On my father’s side, my family has always had a long history of cancer, and at very young ages. So, there was always a suspicion that it could be genetic. When I was helping my mother with genetic work, I read about Li-Fraumeni syndrome, and everything fell into place. I sought out an oncogeneticist, provided the entire family history, and my father’s test confirmed the syndrome. Soon after, mine did too, and later my son’s.
Today, I am well and undergoing regular check-ups. Knowing about the syndrome was crucial for me—it actually saved my life. Once it was confirmed that I had inherited it, the doctor gave me screening exams. In the first one, I discovered the retroperitoneal leiomyosarcoma in the psoas muscle. I didn’t feel anything; it was very small, and I removed it in the early stage.

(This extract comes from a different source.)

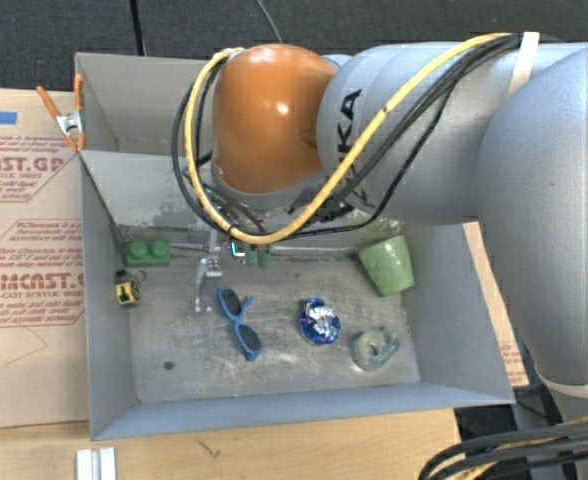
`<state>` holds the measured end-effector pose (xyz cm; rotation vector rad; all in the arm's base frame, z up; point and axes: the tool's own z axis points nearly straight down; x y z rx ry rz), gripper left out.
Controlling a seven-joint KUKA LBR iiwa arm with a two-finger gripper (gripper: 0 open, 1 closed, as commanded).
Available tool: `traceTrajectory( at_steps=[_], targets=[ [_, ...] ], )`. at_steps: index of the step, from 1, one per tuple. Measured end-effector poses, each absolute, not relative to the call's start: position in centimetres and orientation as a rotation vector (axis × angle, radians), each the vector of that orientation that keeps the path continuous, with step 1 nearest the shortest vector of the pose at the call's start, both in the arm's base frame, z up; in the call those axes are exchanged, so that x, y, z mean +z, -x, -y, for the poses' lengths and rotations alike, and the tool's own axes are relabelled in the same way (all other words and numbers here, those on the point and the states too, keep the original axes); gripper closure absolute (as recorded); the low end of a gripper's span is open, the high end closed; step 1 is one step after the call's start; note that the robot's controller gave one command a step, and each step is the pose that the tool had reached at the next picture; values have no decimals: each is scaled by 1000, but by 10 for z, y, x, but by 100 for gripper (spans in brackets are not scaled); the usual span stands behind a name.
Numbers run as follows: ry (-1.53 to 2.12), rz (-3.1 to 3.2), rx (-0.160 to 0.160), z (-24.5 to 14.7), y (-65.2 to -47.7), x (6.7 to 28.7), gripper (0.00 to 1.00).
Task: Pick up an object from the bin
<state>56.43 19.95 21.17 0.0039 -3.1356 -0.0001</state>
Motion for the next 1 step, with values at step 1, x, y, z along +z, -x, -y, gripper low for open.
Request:
traceTrajectory(
  at_steps=[1],
  targets=[
    [-312,3121,1,-137,-587,91,0]
  ],
)
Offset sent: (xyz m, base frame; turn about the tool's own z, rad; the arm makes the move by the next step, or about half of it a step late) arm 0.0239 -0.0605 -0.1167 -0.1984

It also helped in diagnosing my son Isaque. He discovered leukemia in 2020, and I consulted a doctor at the first symptoms. Since diagnosis, he has had 2 relapses and 2 bone marrow transplants.
The advice I give is not to be afraid. The diagnosis of the syndrome puts us one step ahead for diagnosis, giving us the possibility to discover it early. Many times, I think if my siblings and other relatives knew about it, they could be alive because they discovered it in advanced stages after going from hospital to hospital. When my sister started feeling sick, and we talked about my brother, doctors immediately said it was emotional and unrelated. If doctors were more familiar with the syndrome, they could suspect it from the beginning.